Security teams typically encounter one or more of the following challenges when they're asked to monitor, detect, and respond to threats in their organization's cloud environments:

Resource constraints: It can take a considerable amount of time to learn and understand cloud technologies and their ever-changing data sources. Many security operations teams do not have the resources to allocate to this ongoing effort.
Understanding of adversary tradecraft: Attacker behavior on well-known platforms such as Windows has been researched extensively and shared with the security community. Security teams may not have an in-depth understanding of how adversaries operate in cloud environments or the ability to provision a test environment to practice offensive and defensive techniques to protect their organization.
Blind spots: For effective monitoring and detection, the data available to security practitioners must be relevant, accurate, and timely. Cloud logs shipped to a SIEM can be used for detection and response as long as the security team can depend on the quality of the data.
Data normalization: Most cloud platforms have their own log categories and event schema. Normalizing logs into a common schema is not a trivial or one-off task. Some security teams, for example, have several different field names for a hostname across their data sources indexed in their SIEM. Without a normalized and documented schema, it can be difficult for analysts — especially less experienced ones — to write search queries and correlate events across data sources effectively.

Ingesting and searching cloud logs with Elastic

Elastic has a large collection of Filebeat modules that can be used to simplify the collection, parsing, and visualization of many diverse log formats into a common schema — including cloud platforms such as Amazon Web Services (AWS), Azure, Okta, and Office 365. Rapid development of new Filebeat modules is an ongoing process.

The Elastic Common Schema (ECS) defines a common set of fields for ingesting logs from a connected data source (e.g., AWS/Okta) into Elasticsearch. Log data is normalized into a format where the various field names can be used in queries to correlate behavior across data sources. This is useful to security and IT operations teams for a number of reasons.

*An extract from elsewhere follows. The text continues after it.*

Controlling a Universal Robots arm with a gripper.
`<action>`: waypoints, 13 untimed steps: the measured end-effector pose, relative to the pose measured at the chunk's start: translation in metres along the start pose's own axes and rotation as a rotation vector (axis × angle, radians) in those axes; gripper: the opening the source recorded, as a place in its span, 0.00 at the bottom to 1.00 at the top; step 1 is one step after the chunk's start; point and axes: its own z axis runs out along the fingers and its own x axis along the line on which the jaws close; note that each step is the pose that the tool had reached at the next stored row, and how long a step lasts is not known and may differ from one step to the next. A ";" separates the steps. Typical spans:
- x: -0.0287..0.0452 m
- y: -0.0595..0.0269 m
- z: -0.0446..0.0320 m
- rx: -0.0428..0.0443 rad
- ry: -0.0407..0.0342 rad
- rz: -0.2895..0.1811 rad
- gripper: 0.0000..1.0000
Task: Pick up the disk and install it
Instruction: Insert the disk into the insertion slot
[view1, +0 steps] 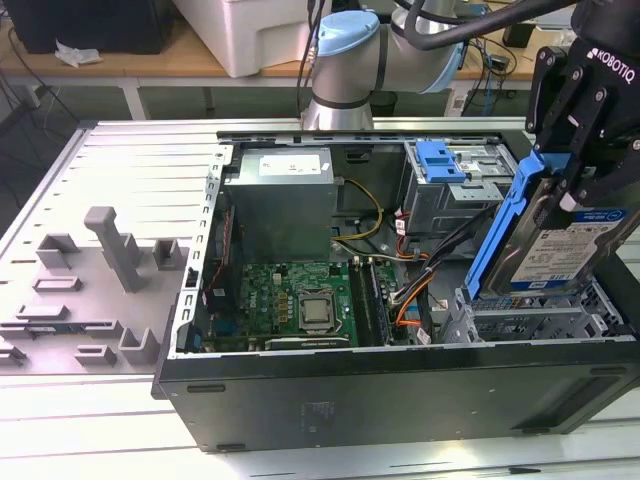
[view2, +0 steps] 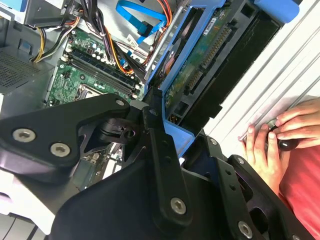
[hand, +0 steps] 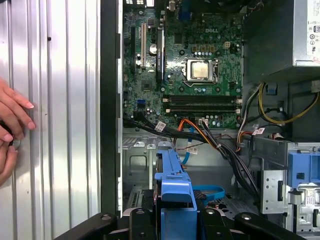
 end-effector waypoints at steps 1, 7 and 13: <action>0.0002 0.0000 0.0019 0.0000 0.0000 0.000 0.37; 0.0007 0.0000 0.0032 0.0000 0.0001 0.000 0.37; 0.0007 0.0000 0.0050 0.0000 0.0000 0.000 0.37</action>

Practitioners and administrators do not need to spend countless hours transforming or normalizing their ingested logs so that the field names follow their own common schema. Managing a schema like this yourself is no small undertaking and is a continuous effort. Elastic manages ECS (saving users time and resources) so that security teams can rely on a common set of field names to search their data quickly and efficiently.

End users can rely on using the same field names in their queries when searching across multiple data sources, which presents the following advantages:

Having a consistent schema for searching saves security analysts time and lowers the barrier to entry for new analysts. Analysts don't have to learn or remember all of the different field names and their purpose for each data source.
Analysts can correlate events across data sources such as endpoint, proxy, and firewall, which helps them ask questions of their data more efficiently and make sound decisions during an investigation, incident, or hunt.
It's easy for analysts to produce a timeline or build a visualization of the activity that occurred.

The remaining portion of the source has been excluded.